Belief Calibration Under ToM Elicitation

This page expands the analysis behind Figure 4 in the paper: whether agents form accurate first-order beliefs about opponents, and whether eliciting second-order ToM signals indirectly improves first-order calibration.

Paper Section 4 (Experiment) Figure 4 Belief Accuracy via KL
Figure 4 KL divergence between V1 and opponent V0
Figure 4. Turn-wise KL divergence between an agent's first-order ToM estimate (V1) and the opponent's zero-order report (V0) under V1-group and V2-group settings.

Experimental Setup

The protocol follows Section 4 of the paper and keeps the decision policy unconstrained by explicit strategy instructions.

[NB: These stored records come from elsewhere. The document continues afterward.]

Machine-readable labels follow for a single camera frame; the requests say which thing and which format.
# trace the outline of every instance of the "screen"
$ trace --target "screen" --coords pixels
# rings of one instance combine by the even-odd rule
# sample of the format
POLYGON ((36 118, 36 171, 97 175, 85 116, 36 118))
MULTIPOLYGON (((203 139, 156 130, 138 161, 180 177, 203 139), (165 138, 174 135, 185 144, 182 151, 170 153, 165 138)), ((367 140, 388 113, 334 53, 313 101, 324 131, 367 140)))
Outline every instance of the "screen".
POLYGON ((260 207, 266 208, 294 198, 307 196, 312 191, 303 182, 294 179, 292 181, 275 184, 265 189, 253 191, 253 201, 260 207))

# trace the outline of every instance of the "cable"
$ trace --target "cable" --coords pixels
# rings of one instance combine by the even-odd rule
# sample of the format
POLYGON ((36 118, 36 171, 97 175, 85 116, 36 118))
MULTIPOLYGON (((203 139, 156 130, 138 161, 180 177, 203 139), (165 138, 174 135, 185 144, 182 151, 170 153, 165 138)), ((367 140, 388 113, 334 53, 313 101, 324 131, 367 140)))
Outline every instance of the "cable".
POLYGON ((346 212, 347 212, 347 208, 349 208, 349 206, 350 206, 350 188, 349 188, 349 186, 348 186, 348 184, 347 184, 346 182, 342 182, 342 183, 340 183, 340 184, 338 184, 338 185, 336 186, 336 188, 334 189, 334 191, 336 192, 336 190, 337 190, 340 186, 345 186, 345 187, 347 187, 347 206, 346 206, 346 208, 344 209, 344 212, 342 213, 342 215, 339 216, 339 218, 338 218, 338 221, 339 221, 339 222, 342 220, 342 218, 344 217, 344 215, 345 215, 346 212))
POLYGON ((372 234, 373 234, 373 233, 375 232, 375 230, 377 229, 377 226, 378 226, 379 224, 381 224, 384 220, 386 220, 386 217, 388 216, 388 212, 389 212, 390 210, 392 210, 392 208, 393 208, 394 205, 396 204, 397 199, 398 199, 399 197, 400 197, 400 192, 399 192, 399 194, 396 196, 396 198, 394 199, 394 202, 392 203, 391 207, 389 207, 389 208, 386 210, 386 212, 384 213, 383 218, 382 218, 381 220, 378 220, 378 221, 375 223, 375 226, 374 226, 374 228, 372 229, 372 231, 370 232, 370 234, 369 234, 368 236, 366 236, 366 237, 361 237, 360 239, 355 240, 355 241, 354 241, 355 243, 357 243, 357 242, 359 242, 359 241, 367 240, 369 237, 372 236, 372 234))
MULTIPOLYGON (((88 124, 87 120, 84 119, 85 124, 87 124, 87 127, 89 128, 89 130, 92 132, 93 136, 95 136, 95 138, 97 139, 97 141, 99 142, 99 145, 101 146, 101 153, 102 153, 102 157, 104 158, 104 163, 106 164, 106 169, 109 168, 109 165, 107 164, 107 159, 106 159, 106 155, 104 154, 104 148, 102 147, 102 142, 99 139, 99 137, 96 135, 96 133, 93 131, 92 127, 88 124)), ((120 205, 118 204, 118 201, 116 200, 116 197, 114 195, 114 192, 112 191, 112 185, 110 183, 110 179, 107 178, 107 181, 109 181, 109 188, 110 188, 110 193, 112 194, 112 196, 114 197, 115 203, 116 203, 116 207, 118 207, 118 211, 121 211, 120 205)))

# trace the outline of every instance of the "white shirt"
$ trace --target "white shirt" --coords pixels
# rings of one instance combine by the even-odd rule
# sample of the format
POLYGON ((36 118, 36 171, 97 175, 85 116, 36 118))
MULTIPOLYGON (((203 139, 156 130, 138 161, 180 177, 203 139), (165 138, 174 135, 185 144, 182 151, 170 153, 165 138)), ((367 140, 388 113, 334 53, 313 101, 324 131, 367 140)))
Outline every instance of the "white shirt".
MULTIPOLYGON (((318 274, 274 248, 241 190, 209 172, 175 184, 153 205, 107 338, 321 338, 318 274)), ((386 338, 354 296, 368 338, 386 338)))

  • Models: GPT-4o, o3, o4-mini, GPT-5 (medium reasoning effort).
  • Evaluation regime: self-play (same-model vs same-model).
  • Task set: first half of predefined instances (20 out of 40).
  • Opponent baseline: same-model agent outputting only V0.
  • Compared groups: V0-group, V1-group, V2-group.
  • No policy instruction is added for how ToM reports should be used; usage is implicit.

Why this matters: the setup isolates whether richer ToM traces change behavior/calibration without hand-coding a reasoning policy.

Belief Error as Distribution Distance

KL Divergence

For each turn, the paper compares a player's first-order estimate of opponent item values (V1) with the opponent's actual zero-order self-valuation (V0). Lower KL indicates closer alignment between inferred and reported opponent preferences.

\[ D_{\mathrm{KL}}(P\|Q)=\sum_i P(i)\log\frac{P(i)}{Q(i)} \]

\[ P:=\mathrm{normalize}(V1),\quad Q:=\mathrm{normalize}(V0_{\text{opponent}}) \]

Lower \(D_{\mathrm{KL}}\) means the first-order belief is closer to the opponent's reported self-valuation.

The curve is plotted by turn index, enabling us to inspect whether belief quality improves from interaction history rather than only aggregate averages.

Observed Trend Weaker models show larger KL overall.
Turn Dynamics KL often decreases over turns for stronger models.
V2 Effect V2-group can slightly improve first-order calibration.
Main Claim Belief calibration differs significantly by model generation.

What Figure 4 Demonstrates

Model Separation

GPT-4o has substantially higher KL, indicating difficulty in accurately estimating opponent goals/utilities. o3 and GPT-5 show tighter alignment.

Turn-Level Adaptation

In stronger models, KL tends to drop as the game progresses, suggesting they update opponent models from observed trade history.

Indirect Regularization

Asking agents to also provide second-order estimates (V2) can sharpen first-order estimates, even though the metric directly evaluates only V1.

Behavioral Relevance

This calibration signal is linked to downstream proposal/decision analyses in Sections 4.1 and 4.2, rather than being treated as an isolated score.

Interpretation, Scope, and Caveats

Interpretation

Figure 4 supports a key separation emphasized later in the paper: producing plausible ToM text is not equivalent to policy-level integration. Belief calibration quality appears to be a necessary condition for strategic ToM use, but not a sufficient one.

  • Necessary signal: lower KL means the model's opponent model is closer to observed opponent self-valuation.
  • Not sufficient: calibration alone does not guarantee fair proposals or cooperative acceptance behavior.
  • Bridge to later sections: proposal slope/correlation and logistic weights test whether these beliefs are translated into action.

Limitations in This Analysis

  • Self-play only in the main experiment; human-agent calibration is future work.
  • Prompt-based elicitation of ToM reports rather than learned latent belief modules.
  • ToM order evaluated up to second-order in this study.